Problem to work on: Verbatim, and with nothing else, reproduce the data below from its first line through the line containing "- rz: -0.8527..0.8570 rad".

Data shown:
——————
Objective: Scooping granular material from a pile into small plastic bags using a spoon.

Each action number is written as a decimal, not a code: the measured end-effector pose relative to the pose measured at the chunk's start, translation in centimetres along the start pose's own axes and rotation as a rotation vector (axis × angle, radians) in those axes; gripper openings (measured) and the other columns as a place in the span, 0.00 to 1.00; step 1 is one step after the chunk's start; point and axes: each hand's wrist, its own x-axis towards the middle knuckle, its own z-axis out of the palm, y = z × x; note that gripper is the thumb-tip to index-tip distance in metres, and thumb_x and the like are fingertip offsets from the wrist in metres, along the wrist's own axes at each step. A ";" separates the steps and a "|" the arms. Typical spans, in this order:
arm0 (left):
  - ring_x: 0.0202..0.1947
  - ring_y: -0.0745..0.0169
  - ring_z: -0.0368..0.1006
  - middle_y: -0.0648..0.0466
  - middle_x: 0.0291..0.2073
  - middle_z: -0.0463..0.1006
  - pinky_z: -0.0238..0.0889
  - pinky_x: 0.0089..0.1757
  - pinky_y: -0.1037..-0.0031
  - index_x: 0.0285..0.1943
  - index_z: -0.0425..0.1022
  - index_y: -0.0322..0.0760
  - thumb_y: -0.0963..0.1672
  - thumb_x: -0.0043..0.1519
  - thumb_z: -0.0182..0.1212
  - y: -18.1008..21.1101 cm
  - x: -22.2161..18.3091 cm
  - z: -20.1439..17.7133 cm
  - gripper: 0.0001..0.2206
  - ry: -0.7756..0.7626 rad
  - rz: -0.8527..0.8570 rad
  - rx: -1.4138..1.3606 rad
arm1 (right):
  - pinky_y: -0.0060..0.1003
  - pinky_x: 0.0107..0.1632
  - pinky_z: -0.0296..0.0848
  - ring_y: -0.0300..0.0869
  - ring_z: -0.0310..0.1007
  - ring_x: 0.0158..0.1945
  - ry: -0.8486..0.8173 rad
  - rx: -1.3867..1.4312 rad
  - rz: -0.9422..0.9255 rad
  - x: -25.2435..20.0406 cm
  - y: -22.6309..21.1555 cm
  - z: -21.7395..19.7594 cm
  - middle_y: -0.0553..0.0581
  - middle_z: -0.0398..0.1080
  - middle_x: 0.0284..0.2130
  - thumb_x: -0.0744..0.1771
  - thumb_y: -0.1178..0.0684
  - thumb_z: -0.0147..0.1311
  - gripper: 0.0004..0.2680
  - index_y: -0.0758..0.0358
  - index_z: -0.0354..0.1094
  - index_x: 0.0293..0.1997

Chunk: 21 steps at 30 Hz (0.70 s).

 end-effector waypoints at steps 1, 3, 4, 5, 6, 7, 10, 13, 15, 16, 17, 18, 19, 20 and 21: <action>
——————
Exercise result:
Objective: Scooping granular material from a pile into small plastic bags using a spoon.

Each action number is written as a decimal, not a code: the measured end-effector pose relative to the pose measured at the chunk's start, translation in centimetres along the start pose's own axes and rotation as a rotation vector (axis × angle, radians) in those axes; gripper openings (measured) and the other columns as a place in the span, 0.00 to 1.00; step 1 is one step after the chunk's start; point and axes: each hand's wrist, its own x-axis towards the middle knuckle, its own z-axis out of the palm, y = z × x; note that gripper is the thumb-tip to index-tip distance in metres, and thumb_x and the like are fingertip offsets from the wrist in metres, along the wrist's own axes at each step. A ";" separates the steps and a "|" the arms. Typical spans, in this order:
arm0 (left):
  - ring_x: 0.0202..0.1947
  - ring_y: -0.0745..0.0169
  - ring_z: -0.0368..0.1006
  - middle_y: -0.0648..0.0466
  - middle_x: 0.0291..0.2073
  - middle_z: -0.0463..0.1006
  - pinky_z: -0.0238..0.0889
  - pinky_x: 0.0089..0.1757
  - pinky_y: -0.1037..-0.0031
  - index_x: 0.0285..0.1943
  - index_z: -0.0425..0.1022
  - index_y: -0.0322..0.0760
  - thumb_y: -0.0963..0.1672
  - thumb_x: -0.0043..0.1519
  - thumb_z: -0.0182..0.1212
  - y: -18.1008..21.1101 cm
  - x: -22.2161..18.3091 cm
  - z: -20.1439..17.7133 cm
  - gripper: 0.0001..0.2206
  - ry: -0.7756..0.7626 rad
  - rz: -0.8527..0.8570 rad

This completes the answer.